Introduction
Breast cancer (BC) remains a major global health problem, representing the most frequently diagnosed cancer and the leading cause of cancer-related deaths among women worldwide [1, 2]. Reliable biomarkers predicting disease progression and patient outcomes are needed for personalized treatment strategies [3].

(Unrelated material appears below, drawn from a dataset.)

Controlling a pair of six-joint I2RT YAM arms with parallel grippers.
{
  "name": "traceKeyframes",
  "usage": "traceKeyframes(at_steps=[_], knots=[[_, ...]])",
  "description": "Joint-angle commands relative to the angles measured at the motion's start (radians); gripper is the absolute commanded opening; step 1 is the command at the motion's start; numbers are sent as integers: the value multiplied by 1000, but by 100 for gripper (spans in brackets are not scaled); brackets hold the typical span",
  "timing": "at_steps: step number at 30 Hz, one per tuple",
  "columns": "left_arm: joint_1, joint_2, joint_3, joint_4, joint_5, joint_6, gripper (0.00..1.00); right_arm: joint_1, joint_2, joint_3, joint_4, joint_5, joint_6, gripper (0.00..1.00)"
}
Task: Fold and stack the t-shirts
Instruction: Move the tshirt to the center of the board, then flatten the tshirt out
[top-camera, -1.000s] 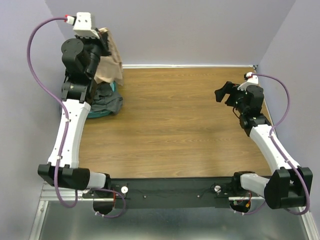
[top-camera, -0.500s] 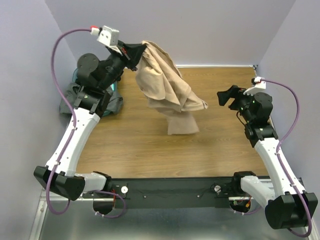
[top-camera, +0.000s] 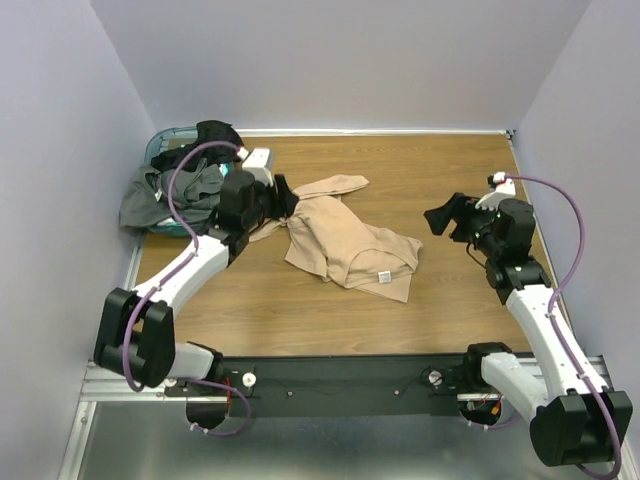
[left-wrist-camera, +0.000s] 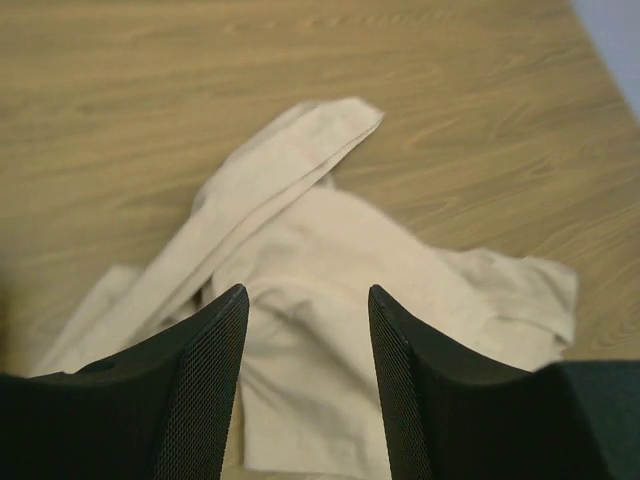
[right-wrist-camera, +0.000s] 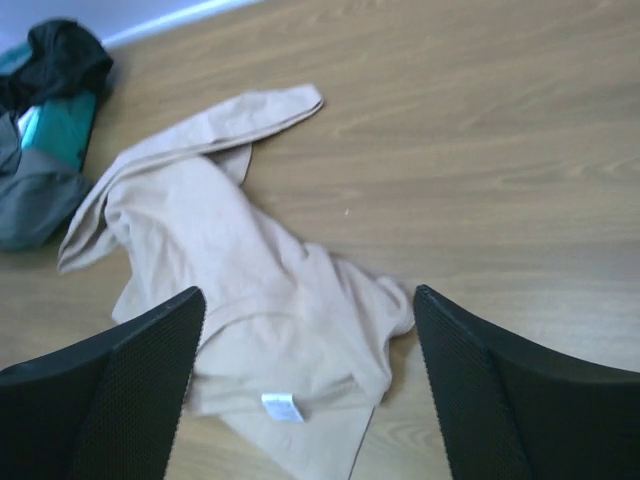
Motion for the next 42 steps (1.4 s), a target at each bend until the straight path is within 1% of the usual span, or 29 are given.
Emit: traceKeyframes(at_steps=[1,3,4,5,6,7,10,11,13,14,15,17,18,19,22,28,32,33,38,41,42], knots=[[-12,-122,-149,46,-108,6,60,0,3,-67,-72,-124,46,86],[-12,-143,-198,40,-151,8,60,41,9,-95,-76,-138,59,83],[-12,-157,-239,34,-180,8,61,106,7,-115,-77,-117,80,82],[-12,-162,-256,34,-197,6,61,154,9,-123,-76,-88,88,82],[-12,-166,-270,34,-215,6,62,208,9,-126,-74,-17,100,82],[-12,-165,-287,35,-243,6,62,321,25,-129,-71,18,131,82],[-11,-143,-292,35,-280,-6,62,484,64,-136,-36,136,198,82],[-11,-137,-290,35,-283,-7,62,585,81,-135,-28,165,215,82],[-7,-122,-284,37,-290,-15,62,683,156,-129,0,253,243,81],[-6,-117,-284,40,-289,-12,62,769,188,-118,24,277,263,81],[-4,-116,-283,43,-278,-9,62,805,266,-112,33,314,269,81],[-1,-116,-282,52,-271,-8,62,881,350,-92,61,348,289,79],[0,-116,-282,54,-263,-6,62,898,390,-69,64,386,295,78],[2,-120,-282,52,-261,-6,62,920,465,-54,67,399,301,77],[3,-132,-286,45,-266,-1,62,934,553,-14,79,468,306,76],[5,-152,-293,42,-289,2,62,937,589,34,95,567,278,70],[5,-143,-283,40,-278,8,62,935,639,75,93,586,248,67],[5,-140,-282,40,-272,9,62,937,670,84,122,586,244,66],[5,-136,-286,37,-274,12,62,937,747,115,121,608,264,57],[5,-143,-287,32,-277,15,62,935,756,115,121,620,266,30],[5,-145,-287,32,-280,16,62,935,750,109,119,643,267,12]])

C-reactive protein (CRP) is an acute-phase reactant, and its elevated levels are associated with poor prognosis in patients with BC [4-7]. Cancer antigen 15-3 (CA 15-3) is widely used to monitor treatment response and disease recurrence, with higher levels associated with advanced disease and worse outcomes [8, 9].

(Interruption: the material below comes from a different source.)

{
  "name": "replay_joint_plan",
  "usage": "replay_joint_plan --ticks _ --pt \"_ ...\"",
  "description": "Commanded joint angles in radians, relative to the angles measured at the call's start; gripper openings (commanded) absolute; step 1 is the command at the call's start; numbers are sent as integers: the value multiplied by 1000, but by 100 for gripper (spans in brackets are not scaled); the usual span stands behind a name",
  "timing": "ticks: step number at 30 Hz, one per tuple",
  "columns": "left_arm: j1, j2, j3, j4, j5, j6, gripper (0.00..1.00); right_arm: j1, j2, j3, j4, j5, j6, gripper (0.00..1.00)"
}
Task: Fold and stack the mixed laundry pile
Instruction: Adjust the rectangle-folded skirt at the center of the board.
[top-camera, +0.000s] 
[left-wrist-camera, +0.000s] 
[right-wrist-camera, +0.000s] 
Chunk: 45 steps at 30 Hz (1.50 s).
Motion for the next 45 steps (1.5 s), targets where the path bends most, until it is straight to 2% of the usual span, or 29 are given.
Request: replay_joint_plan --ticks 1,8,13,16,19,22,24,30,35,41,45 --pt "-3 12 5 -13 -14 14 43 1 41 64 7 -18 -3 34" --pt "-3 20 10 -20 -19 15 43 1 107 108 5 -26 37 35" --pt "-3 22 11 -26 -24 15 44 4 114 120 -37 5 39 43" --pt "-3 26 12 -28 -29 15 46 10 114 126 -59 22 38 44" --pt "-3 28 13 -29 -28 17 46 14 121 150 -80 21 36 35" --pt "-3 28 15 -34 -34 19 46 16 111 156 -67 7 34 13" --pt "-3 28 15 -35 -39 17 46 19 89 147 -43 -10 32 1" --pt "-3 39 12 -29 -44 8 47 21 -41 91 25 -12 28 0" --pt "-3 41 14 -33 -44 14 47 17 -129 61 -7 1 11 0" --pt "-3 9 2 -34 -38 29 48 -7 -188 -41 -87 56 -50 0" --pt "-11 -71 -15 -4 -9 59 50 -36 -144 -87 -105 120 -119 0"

While CRP and CA 15-3 have been studied separately, limited data are available on their combined prognostic efficacy at the time of initial diagnosis, particularly in Middle Eastern populations. Few studies have included survival analyses using ROC-derived cutoff values for both markers in treatment-naïve patients.
The aim of this study was to compare the prognostic value of CRP and CA 15-3 levels at diagnosis in patients with BC, hypothesizing that both markers are associated with progression-free survival (PFS) and overall survival (OS) and may aid in risk stratification.
Material and Methods
Study population
A total of 39 patients with histopathologically confirmed BC were recruited from the Department of Oncology at Tishreen University Hospital. Serum samples were collected at diagnosis, before the start of any treatment.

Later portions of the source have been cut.